- Born: Ghattamaneni Ramesh Babu 13 October 1965 Madras, Tamil Nadu, India
- Died: 8 January 2022 (aged 56) Hyderabad, India
- Other name: G. Ramesh Babu
- Occupations: Actor; film producer;
- Years active: 1974–1981 (as a child actor) 1987–1997 (as actor) 2004–2022 (as producer)
- Spouse: Mrudula
- Children: 2
- Father: Krishna
- Relatives: Mahesh Babu (brother); Manjula Swaroop (sister);

= Ramesh Babu =

Indian actor (1965–2022)

Ghattamaneni Ramesh Babu (13 October 1965 – 8 January 2022) was an Indian actor and film producer, who was known for his work in Telugu cinema. Babu made his on screen debut with the film Alluri Seetharama Raju in 1974. He acted in over 15 films before retiring from acting in 1997. In 2004, he became a producer and established Krishna Productions Private Ltd, a film production company named after his father, actor Krishna. He produced films like Arjun and Athidhi, both of which feature his younger brother Mahesh Babu in the leading role. One of his last roles was as a presenter for the 2011 film, Dookudu.

==Early life==
Ramesh Babu was born on 13 October 1965 in Chennai, Tamil Nadu to prominent Telugu film actor Krishna and his first wife Indira Devi. He was their first-born child. He has three younger sisters, actress-producer Manjula Ghattamaneni, Padmavathi and Priyadarsini and one younger brother, Mahesh Babu an actor in Telugu Cinema.

==Career==

===Acting career===
In 1977, Ramesh Babu ventured into films as a child actor at the age of 12 with his father's film Manushulu Chesina Dongalu. After two years, at the age of 14, he was cast in a vital role in the film Needa, which was directed by Dasari Narayana Rao. The film also had his four-year-old brother, Mahesh Babu in a small role. After that, he took a brief hiatus from acting. In 1987, he made his comeback as a lead actor with the film Samraat, directed by V. Madhusudhana Rao. The film had Sonam paired alongside Ramesh and Sharada in a vital role. In 1988, he was seen in films such as Jandhyala's Chinni Krishnudu, A. Kodandarami Reddy's Bazaar Rowdy and in Kaliyuga Karnudu and Mugguru Kodukulu, both directed by his father. Mugguru Kodukulu also had his father and brother acting alongside him. Bazaar Rowdy became a blockbuster and giving Ramesh his first success as a solo hero. In 1989, he was seen in Dasari Narayana Rao's Black Tiger and V. Madhusudhana Rao's Krishna Gaari Abbayi.

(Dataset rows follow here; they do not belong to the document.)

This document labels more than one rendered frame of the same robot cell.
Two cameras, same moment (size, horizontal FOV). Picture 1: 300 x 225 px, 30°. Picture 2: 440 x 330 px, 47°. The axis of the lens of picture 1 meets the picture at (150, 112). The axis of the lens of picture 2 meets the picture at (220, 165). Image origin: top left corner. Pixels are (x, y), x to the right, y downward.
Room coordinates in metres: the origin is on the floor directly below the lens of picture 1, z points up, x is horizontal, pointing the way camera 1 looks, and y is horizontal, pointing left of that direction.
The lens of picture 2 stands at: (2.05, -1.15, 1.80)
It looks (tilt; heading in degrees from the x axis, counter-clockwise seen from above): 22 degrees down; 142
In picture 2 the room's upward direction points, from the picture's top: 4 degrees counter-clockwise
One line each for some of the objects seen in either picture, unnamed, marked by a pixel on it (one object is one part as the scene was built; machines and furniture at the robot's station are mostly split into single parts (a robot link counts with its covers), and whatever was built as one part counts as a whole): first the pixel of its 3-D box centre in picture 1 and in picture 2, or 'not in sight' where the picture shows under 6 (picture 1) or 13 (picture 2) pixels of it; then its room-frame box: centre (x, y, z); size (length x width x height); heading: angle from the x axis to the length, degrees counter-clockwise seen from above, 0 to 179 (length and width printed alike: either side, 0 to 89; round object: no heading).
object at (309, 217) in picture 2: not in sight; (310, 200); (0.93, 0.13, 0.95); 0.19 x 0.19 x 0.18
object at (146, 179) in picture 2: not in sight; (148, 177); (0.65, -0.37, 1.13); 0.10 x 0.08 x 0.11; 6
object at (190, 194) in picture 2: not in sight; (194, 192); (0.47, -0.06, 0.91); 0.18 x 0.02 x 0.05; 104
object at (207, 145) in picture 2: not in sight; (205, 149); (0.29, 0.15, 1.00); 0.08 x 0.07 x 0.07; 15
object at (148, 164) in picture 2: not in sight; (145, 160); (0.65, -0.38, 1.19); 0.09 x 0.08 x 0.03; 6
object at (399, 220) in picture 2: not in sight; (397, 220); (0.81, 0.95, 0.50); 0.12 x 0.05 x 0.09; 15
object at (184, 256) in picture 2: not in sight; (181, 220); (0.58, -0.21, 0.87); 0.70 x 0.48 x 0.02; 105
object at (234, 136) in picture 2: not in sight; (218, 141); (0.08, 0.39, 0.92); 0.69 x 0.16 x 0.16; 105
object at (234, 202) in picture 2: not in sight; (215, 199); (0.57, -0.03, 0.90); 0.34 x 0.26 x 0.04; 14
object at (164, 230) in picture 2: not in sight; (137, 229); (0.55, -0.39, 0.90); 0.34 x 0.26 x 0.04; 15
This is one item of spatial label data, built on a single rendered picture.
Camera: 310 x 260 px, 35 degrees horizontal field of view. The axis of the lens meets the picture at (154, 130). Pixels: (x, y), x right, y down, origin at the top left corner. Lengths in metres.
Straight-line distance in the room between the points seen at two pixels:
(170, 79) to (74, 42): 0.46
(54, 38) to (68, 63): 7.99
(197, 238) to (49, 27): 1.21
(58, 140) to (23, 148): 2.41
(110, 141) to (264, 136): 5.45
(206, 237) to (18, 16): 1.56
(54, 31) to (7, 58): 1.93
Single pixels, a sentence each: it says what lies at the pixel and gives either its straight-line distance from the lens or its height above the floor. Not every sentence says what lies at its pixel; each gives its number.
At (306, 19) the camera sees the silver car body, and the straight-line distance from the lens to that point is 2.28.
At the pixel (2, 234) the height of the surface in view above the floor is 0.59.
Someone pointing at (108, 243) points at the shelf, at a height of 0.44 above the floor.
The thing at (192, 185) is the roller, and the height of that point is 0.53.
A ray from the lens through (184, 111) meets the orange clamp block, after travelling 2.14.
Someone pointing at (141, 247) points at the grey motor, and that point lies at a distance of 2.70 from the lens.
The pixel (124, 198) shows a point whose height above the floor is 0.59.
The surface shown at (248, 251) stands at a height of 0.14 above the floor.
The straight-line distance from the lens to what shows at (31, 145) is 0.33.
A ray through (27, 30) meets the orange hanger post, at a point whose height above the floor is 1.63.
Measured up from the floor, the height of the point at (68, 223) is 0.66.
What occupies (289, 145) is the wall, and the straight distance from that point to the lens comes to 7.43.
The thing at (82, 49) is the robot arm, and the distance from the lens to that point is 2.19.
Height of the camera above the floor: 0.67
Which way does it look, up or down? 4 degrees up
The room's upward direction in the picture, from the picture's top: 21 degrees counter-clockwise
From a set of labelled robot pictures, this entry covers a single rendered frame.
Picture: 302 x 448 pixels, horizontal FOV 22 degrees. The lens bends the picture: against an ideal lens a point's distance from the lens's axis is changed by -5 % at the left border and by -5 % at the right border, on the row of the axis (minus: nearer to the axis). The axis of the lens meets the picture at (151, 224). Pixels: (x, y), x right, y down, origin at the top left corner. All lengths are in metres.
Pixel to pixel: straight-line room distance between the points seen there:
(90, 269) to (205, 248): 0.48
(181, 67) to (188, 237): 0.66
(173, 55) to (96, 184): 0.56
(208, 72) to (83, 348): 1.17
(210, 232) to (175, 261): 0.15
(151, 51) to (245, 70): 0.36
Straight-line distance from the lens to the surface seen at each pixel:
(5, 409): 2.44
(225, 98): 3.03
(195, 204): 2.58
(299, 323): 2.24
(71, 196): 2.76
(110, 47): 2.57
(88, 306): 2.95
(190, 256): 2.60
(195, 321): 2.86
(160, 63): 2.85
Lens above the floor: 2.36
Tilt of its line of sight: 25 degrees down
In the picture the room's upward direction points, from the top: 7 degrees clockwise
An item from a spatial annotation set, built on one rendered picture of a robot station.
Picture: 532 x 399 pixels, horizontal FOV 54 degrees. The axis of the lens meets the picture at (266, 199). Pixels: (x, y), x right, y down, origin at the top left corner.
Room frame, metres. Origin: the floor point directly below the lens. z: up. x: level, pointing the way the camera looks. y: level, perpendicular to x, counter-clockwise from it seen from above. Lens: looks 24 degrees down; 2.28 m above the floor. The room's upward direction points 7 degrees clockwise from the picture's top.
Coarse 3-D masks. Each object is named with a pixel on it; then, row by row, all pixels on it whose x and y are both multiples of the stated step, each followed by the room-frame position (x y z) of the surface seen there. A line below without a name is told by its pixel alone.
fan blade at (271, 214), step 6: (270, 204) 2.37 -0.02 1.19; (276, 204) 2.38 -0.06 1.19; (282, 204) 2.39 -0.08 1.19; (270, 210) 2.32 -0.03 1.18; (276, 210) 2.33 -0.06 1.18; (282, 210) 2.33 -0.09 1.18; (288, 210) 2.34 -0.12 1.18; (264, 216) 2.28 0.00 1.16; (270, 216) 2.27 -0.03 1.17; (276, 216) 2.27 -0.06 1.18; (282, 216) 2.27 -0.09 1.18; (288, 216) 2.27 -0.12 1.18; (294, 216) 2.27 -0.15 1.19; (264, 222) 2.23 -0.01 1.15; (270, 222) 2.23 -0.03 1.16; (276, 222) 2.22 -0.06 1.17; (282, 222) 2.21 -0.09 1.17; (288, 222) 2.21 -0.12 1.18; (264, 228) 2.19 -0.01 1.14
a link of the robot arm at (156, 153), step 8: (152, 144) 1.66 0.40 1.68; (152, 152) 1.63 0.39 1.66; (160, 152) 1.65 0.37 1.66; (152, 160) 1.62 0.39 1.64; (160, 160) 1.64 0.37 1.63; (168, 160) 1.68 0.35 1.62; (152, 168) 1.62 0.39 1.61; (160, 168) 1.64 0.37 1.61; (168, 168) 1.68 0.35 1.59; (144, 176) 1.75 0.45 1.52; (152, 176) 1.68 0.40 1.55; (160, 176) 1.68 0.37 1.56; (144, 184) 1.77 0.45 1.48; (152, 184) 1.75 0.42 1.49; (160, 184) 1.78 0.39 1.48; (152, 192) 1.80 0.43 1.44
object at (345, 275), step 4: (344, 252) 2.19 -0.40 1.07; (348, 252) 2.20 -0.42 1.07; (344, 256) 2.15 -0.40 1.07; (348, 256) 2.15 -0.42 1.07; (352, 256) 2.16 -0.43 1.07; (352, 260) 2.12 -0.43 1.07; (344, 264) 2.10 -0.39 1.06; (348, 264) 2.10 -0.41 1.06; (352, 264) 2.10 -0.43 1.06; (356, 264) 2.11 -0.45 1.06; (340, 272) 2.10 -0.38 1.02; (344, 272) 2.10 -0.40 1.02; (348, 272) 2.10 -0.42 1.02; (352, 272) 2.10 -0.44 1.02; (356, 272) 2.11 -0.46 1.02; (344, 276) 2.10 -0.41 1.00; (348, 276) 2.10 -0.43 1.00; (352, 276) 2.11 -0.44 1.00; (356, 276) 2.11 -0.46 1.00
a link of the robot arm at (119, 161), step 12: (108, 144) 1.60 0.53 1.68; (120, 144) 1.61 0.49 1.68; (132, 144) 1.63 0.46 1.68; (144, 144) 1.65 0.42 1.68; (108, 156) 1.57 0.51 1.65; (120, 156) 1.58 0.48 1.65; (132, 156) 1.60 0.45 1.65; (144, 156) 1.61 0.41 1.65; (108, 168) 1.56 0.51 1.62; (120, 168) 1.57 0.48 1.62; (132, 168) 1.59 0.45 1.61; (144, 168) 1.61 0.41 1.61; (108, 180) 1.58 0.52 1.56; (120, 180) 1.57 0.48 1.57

In 1990, he was seen in K. Murali Mohan Rao's Ayudham and S. S. Ravichandra's Kaliyuga Abhimanyudu. In 1991, he was seen in Naa Ille Naa Swargam, also starring his father. In 1993, he once again collaborated with Dasari Narayana Rao for the film Maama Kodalu and was also seen in Anna Chellelu opposite Aamani. In 1994, he was seen for the last time in a leading role in the film Pacha Thoranam. The film was directed by Adurthi Saibhaskar and had Rambha acting opposite Ramesh. In 1997, he was seen in a supporting role in N. Shankar's Encounter.

===Film producer===
In 2004, Ramesh Babu established a film production company named Krishna Productions Private Ltd in Hyderabad. He named the company after his father and ventured into film production with the film Arjun. Directed by Gunasekhar and starring his brother Mahesh Babu, Shriya Saran, Keerthi Reddy, Raja, Prakash Raj and Saritha, the film was successful at the box office and completed its 100-day theatrical run in 6 centres. His production house was praised for the ₹ 40 million worth Meenakshi Amman Temple set that was built by Thotta Tharani for the film. His next production venture was Athidhi. Directed by Surender Reddy, the film once again had his brother Mahesh Babu in lead role. Amrita Rao was paired opposite Mahesh and Murali Sharma in a negative role. For Athidhi, Ramesh Babu's production house collaborated with UTV Motion Pictures to produce the film. This was the first time a corporate company entered into Telugu film production. The film opened to negative reviews and failed at the box office. In 2011, Babu was seen as a presenter for the film Dookudu.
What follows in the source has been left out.